Wal-Mart, Intel fund e-health project

Five large companies said Wednesday they would begin next year to provide their employees access to an electronic medical record system that would be used to help reduce the hefty costs of health care.

Applied Materials Inc., British Petroleum America Inc., Intel Corp., Pitney Bowes Inc. and Wal-Mart Stores Inc. are funding a nonprofit institute to develop “Dossia,” a Web-based electronic health record that can be used for storing health information on the 2.5 million employees, dependents and retirees who have health insurance through one of the five companies.

The companies hope the electronic record — which will be available to employees in mid-2007 — will help eliminate medical errors, duplicate testing and other causes that increase health care costs.

Employers so far have been AWOL in the ongoing effort to help support the adoption of electronic medical records nationally, said Craig Barrett, chairman and CEO of Intel. But, he added, the rising costs are now beginning to affect the ability of companies to successfully compete.

“Think of [the initiative] as American industry getting involved in health care,” Barrett said.

“If we’re paying half of the [health care] bill in the U.S. … we want to get a more effective return on that investment. Medical costs cannot continue to grow faster than inflation. We employers are looking at it as putting a cap on health care [spending].”

Omnimedix Institute, a nonprofit organization in Portland, Ore., will develop Dossia. J.D. Kleinke, chairman and CEO of Omnimedix, describes Dossia as a “hypersecure medical Internet” being designed by people who have experience building IT security for banking systems. Users can enter information into the Dossia system, or it will gather health information on behalf of the requesting users and store it in a database, Kleinke said.

Neither the employers nor any insurance company will have access to the information, according to the founding members.

Because Dossia will use a federated database model, portions of a person’s medical history will be stored on different servers so that a complete history could never be obtained by a security breach, Kleinke added.

Users can choose what information will be included in the record and who may access the data. Dossia is based on the Connecting for Health Common Framework, a set of design and policy standards developed by consumer advocacy groups, physician groups, insurers and privacy organizations, Kleinke said.

Each of the founding members is contributing a “seven-figure” sum to Omnimedix to help set up the system, Barrett said. In the future, the group expects to add additional employers and government participants who would pay a per-user fee to participate in the program, he added. In February, the founding members plan to announce additional companies that have joined the effort, Barrett said.

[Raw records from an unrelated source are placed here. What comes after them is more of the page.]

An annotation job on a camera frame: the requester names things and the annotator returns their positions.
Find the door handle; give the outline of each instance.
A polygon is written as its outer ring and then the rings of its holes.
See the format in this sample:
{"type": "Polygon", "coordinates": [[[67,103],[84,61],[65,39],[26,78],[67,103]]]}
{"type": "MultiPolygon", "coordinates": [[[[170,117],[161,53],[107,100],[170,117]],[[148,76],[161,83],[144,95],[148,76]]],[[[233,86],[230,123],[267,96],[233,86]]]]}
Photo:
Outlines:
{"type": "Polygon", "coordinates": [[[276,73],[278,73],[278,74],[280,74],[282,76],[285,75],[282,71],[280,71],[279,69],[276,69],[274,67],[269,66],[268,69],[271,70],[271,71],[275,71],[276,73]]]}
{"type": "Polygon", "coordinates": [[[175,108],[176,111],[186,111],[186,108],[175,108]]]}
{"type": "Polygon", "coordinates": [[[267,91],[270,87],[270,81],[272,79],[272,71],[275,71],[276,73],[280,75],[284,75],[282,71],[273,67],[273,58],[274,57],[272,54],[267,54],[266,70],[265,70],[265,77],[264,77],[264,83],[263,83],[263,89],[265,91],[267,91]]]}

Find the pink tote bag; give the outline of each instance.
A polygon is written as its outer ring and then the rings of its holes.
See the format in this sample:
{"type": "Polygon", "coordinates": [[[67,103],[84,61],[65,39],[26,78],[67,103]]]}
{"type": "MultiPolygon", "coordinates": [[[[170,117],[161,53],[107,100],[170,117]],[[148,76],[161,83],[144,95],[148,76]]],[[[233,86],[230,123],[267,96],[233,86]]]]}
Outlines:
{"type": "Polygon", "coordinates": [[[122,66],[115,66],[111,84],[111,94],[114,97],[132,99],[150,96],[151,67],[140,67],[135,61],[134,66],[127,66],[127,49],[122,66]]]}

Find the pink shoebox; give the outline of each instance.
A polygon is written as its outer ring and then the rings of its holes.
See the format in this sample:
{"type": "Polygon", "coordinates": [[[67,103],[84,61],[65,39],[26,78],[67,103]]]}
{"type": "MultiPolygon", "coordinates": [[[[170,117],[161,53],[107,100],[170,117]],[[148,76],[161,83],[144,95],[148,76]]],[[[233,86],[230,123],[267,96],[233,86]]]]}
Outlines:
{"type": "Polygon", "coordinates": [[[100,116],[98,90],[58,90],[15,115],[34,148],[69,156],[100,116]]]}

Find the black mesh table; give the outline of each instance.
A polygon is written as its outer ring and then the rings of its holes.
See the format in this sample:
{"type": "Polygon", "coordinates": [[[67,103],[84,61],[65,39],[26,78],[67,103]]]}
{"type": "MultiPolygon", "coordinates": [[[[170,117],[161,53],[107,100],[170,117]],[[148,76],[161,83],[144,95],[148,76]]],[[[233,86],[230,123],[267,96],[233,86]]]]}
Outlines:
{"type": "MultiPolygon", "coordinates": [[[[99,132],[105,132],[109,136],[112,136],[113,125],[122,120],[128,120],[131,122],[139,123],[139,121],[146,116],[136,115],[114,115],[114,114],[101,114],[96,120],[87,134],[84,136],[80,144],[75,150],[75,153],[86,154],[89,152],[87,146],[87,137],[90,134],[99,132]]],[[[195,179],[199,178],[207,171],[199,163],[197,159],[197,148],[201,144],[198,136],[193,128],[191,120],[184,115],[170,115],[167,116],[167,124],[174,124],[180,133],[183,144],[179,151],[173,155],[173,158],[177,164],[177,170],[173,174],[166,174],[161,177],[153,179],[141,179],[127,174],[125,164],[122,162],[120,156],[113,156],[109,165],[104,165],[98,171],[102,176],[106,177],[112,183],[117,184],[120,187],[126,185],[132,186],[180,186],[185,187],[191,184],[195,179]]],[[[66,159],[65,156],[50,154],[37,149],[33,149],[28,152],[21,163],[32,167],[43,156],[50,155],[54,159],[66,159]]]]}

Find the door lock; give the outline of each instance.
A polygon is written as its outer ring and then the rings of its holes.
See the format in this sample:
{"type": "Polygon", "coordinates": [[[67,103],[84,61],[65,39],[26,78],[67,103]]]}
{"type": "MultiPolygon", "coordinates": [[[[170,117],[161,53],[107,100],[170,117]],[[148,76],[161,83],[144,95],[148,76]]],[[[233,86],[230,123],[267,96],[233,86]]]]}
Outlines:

Linda Dillman, executive vice president of risk management, benefits and sustainability at Wal-Mart, said her company envisions growing consumer demand for health information as a help in driving adoption of electronic health records.

“As those patients manage their health records — they are going to want the doctors to have the same information,” she said. “Consumers are good at driving change.”

Michael Critelli, chairman and CEO of Pitney Bowes, said Dossia will help expand his company’s efforts to curb health care costs. These efforts, which include fitness and nutrition programs, have already helped the company reduce its health care costs by 10 percent to 40 percent for various chronic diseases, he said. For example, Dossia will allow the company to electronically remind patients of physician appointments, he said.

“We can actually increase the tools available to the employee to do what needs to be done,” he said. “People want those things, but we don’t have any systematic reliable way to get it to them.”

Patricia Miller, senior vice president of human resources at BP, said her company can’t quantify at this time how much money it may be able to save on health care costs with Dossia.

“We are confident that just the efficiencies that this sort of system will bring will have to by definition reduce costs … by fewer errors being made, reducing duplicate tests,” she said. “It is an investment as part of a collaborative process to help seek solutions to what is really an out-of-control situation with the rising costs of health care.”